[[ Given material open ]]
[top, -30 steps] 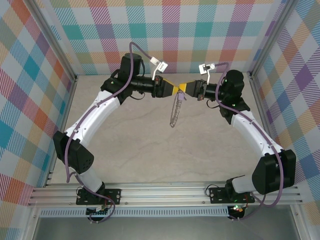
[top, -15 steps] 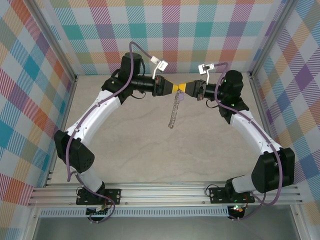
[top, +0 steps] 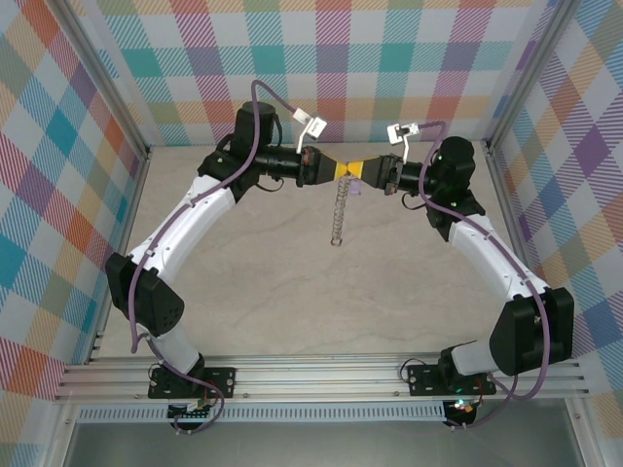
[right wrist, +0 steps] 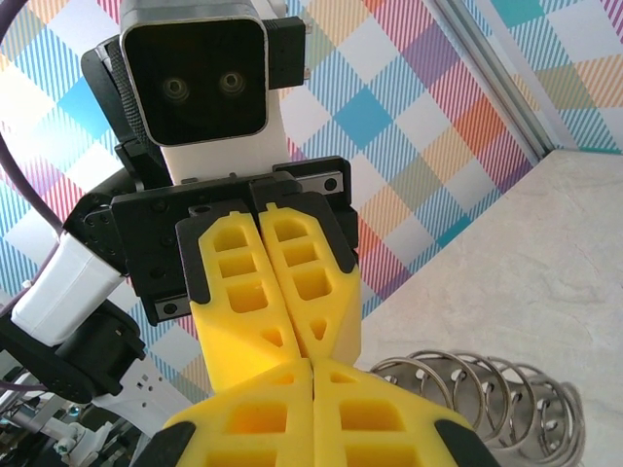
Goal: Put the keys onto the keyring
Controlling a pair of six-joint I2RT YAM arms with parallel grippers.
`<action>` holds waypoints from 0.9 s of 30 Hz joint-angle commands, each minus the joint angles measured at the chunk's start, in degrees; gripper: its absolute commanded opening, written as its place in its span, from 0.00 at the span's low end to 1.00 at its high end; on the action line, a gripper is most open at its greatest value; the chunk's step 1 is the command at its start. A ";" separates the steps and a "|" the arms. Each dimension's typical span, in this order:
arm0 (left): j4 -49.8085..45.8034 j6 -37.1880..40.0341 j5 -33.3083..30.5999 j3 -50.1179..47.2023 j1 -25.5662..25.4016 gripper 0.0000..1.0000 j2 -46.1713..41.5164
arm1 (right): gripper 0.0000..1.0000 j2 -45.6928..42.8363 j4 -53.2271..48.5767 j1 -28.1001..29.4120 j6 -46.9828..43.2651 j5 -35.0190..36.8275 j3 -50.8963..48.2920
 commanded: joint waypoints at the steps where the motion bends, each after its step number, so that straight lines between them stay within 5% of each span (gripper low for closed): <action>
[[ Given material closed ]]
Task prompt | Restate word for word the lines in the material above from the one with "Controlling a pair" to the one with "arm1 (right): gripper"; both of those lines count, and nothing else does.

Solution to the exercise |
Controlling a pair of six-joint I2RT YAM arms with parallel grippers.
`<action>` holds waypoints from 0.9 s of 30 Hz joint-angle commands, each minus the joint angles measured at the chunk's start, in degrees; gripper: its absolute commanded opening, written as its place in its span, from 0.00 at the span's low end to 1.00 at its high end; on the action line, a gripper is most open at its greatest value; the chunk's step 1 is the command at its start. A ";" separates the steps and a "|" the arms. Each dimension's typical span, in this order:
arm0 (left): j4 -49.8085..45.8034 j6 -37.1880..40.0341 j5 -33.3083..30.5999 j3 -50.1179..47.2023 j1 -25.5662..25.4016 gripper 0.0000..1.0000 j2 -46.1713..41.5164
arm1 (right): gripper 0.0000..1.0000 j2 -45.6928..42.8363 j4 -53.2271..48.5767 j1 -28.1001..29.4120 j6 -46.9828..43.2651 j5 -35.0190..36.8275 j3 -50.8963..48.2920

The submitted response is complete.